Dal 24 luglio 2026 sarà in rotazione radiofonica “Aria nuova”, il nuovo singolo di Sgvmo disponibile sulle piattaforme digitali di streaming dal 10 luglio.
"ARIA NUOVA" nasce da un contrasto netto: un sound leggero e dalle sfumature estive che fa da guscio a un testo intimo e di spessore. Racconta il grigio della routine urbana e le montagne russe emotive, cercando un secondo di leggerezza. Fotografa quel loop claustrofobico in cui spesso ci incastriamo, da cui vogliamo evadere. È un brano crossover che unisce la freschezza di una melodia pop e solare alla vulnerabilità di una scrittura urban/indie conscia e profonda.

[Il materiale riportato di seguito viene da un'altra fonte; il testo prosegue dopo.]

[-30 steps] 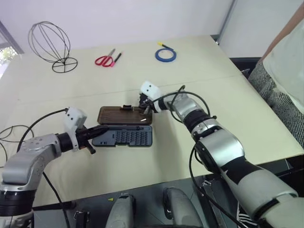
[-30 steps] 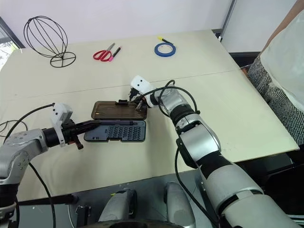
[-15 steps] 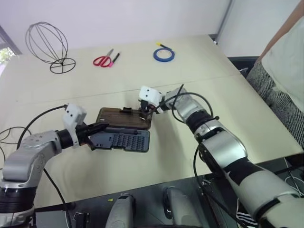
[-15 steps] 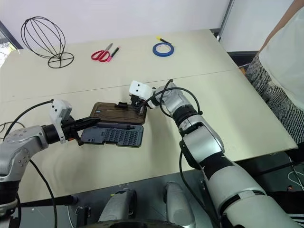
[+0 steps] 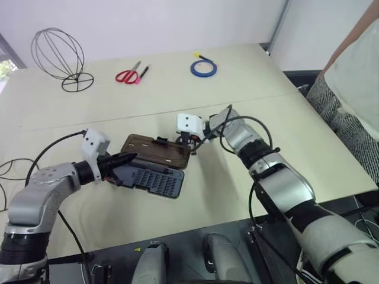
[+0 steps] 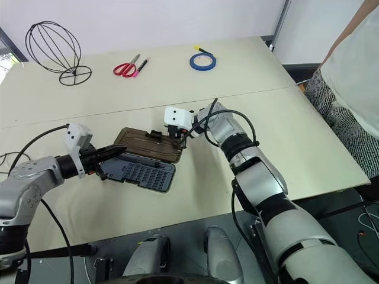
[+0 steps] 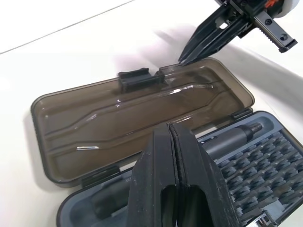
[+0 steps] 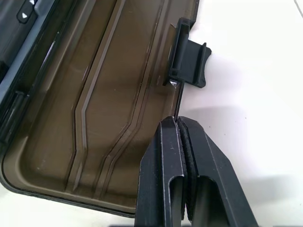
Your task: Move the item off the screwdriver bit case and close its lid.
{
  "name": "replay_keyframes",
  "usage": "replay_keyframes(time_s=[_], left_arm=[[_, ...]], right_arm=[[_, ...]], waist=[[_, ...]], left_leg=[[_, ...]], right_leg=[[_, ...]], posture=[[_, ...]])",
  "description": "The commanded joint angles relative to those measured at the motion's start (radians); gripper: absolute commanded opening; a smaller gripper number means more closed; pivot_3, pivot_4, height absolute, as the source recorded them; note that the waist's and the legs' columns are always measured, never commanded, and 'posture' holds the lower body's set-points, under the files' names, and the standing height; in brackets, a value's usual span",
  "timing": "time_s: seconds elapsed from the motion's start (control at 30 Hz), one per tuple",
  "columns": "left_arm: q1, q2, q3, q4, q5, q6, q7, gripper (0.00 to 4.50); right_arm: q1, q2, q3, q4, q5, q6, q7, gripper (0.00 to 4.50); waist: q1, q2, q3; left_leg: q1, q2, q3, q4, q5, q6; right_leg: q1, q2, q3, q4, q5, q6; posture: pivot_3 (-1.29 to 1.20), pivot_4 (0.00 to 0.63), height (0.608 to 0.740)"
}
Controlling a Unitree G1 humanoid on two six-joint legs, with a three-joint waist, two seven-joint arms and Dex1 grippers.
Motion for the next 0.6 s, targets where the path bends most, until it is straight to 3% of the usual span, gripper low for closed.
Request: replay_keyframes(time_s=[0.03, 0.1, 0.27, 0.57, 0.6], left_arm=[[-0.022, 0.001, 0.002, 0.003, 0.006, -0.022, -0.003, 0.0], [-0.027, 0.0, -0.001, 0.008, 0.008, -0.024, -0.003, 0.0], [-0.027, 0.0, -0.006, 0.015, 0.011, -0.032, -0.003, 0.0], [-0.037, -0.001, -0.016, 0.028, 0.021, -0.043, 0.001, 0.0], [-0.04, -0.001, -0.016, 0.032, 0.024, -0.045, 0.001, 0.0]], right_arm=[[0.006, 0.009, 0.008, 0.027, -0.005, 0.036, 0.007, 0.57], [0.008, 0.01, 0.008, 0.028, -0.008, 0.043, -0.007, 1.3], [0.017, 0.021, -0.012, 0.033, 0.002, 0.085, -0.058, 3.84], [0.03, 0.021, -0.026, 0.033, 0.01, 0.116, -0.061, 3.84], [0.032, 0.021, -0.024, 0.033, 0.008, 0.114, -0.059, 3.6]], waist=[[0.0, 0.0, 0.0], [0.0, 0.001, 0.0], [0.0, 0.0, 0.0], [-0.001, 0.0, 0.0], [-0.001, 0.0, 0.0]], left_leg=[[0.0, 0.0, 0.0, 0.0, 0.0, 0.0], [0.0, 0.0, 0.0, 0.001, 0.0, 0.0], [0.0, 0.0, 0.0, 0.0, 0.0, 0.0], [0.0, 0.0, 0.0, 0.0, 0.0, 0.0], [0.0, 0.0, 0.0, 0.0, 0.0, 0.0]], right_leg=[[0.0, 0.0, 0.0, 0.0, 0.0, 0.0], [0.0, 0.0, 0.0, 0.0, 0.0, 0.0], [0.0, 0.0, 0.0, 0.0, 0.0, 0.0], [0.0, 0.0, 0.0, 0.0, 0.0, 0.0], [0.0, 0.0, 0.0, 0.0, 0.0, 0.0]], posture=[[0.0, 0.15, 0.74], [0.0, 0.15, 0.74], [0.0, 0.15, 0.74], [0.0, 0.15, 0.74], [0.0, 0.15, 0.74]])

Commenta l'artista a proposito del brano: “Aria nuova nasce dalla sensazione di sentirsi bloccati in un loop mentale, come se le giornate si ripetessero sempre uguali. Volevo raccontare quel bisogno di cambiare aria, di ritrovare leggerezza e ricominciare a respirare, senza però fingere che basti un sorriso per risolvere tutto. Musicalmente è uno dei brani più luminosi che abbia pubblicato finora. Mi piaceva l’idea di creare un contrasto tra un sound estivo, capace di trasmettere energia e movimento, e un testo che continuasse a parlare delle fragilità che fanno parte del mio modo di scrivere. Credo che spesso le persone che sembrano stare meglio siano proprio quelle che stanno combattendo qualcosa dentro di sé. Il ritornello racchiude questa dualità: 'Forse ho un bug nella testa, spesso sto in down ma qualche volta sto in up'. Non è un modo per etichettarsi, ma per accettare che si possa oscillare tra momenti difficili e momenti di luce. Fa parte dell’essere umani. Con Aria nuova continuo il mio percorso artistico senza rinunciare alla mia identità. Se nei brani precedenti raccontavo soprattutto il peso della notte, qui provo ad aprire una finestra. L’aria nuova non è una fuga dai problemi, ma la scelta di continuare a cercare un p sto in cui stare bene, anche quando sembra lontano.”
Biografia
Sgvmo, classe 1996, lavora al
suo progetto artistico da oltre 15
anni. Inizia a scrivere testi a 13 anni, utilizzando il rap come primo strumento per dare forma a pensieri, inquietudini e conflitti interiori. Quella che nasce
come esigenza personale diventa nel tempo un percorso strutturato e
consapevole.
Cresciuto
con l’influenza del rap italiano più introspettivo, trova riferimenti nella
profondità lirica di Marracash,
nella scrittura emotiva di Claver Gold
e nell’attitudine di Axos. In
precedenza sviluppa una forte attrazione per il rap americano, da Eminem a 50 Cent, passando per Kanye
West e Lil Wayne, venendo poi
influenzato dall’urban pop
internazionale e da artisti come Drake,
che segnano la sua evoluzione verso sonorità
più melodiche e contemporanee.
Negli
ultimi anni il suo stile si è trasformato in una sintesi tra rap e cantato, con un’identità sonora
che unisce introspezione, atmosfere cupe e aperture melodiche. Studia canto per affinare tecnica e
interpretazione, consolidando un approccio sempre più maturo alla scrittura e
alla performance.
Ha
portato il suo progetto live in
diversi locali e contest, costruendo nel tempo un rapporto diretto con il
pubblico e sviluppando una dimensione
dal vivo intensa e intima, coerente con il suo immaginario artistico.
Il
suo target principale è composto da
uomini e donne tra i 16 e i 35 anni,
una generazione che vive pressione sociale, fragilità emotiva e bisogno di autenticità.
La sua musica parla a chi si sente fuori posto, a chi combatte con l’ansia, con il senso di inadeguatezza e con la paura di non essere abbastanza.
L’obiettivo
di Sgvmo è costruire un progetto artistico capace di lasciare un segno reale
nel panorama urban pop italiano,
portando al centro la fragilità come
forma di verità e non come debolezza.
Nei
prossimi anni punta ad ampliare in modo significativo la propria fanbase, consolidare un’identità sonora riconoscibile e
trasformare il live in uno spazio
emotivo condiviso, dove il pubblico possa sentirsi rappresentato senza
filtri.
L’ambizione
è vivere stabilmente di musica, costruendo una carriera solida e duratura, capace di crescere nel tempo e di
parlare a una generazione che ha bisogno di autenticità, profondità e coraggio emotivo.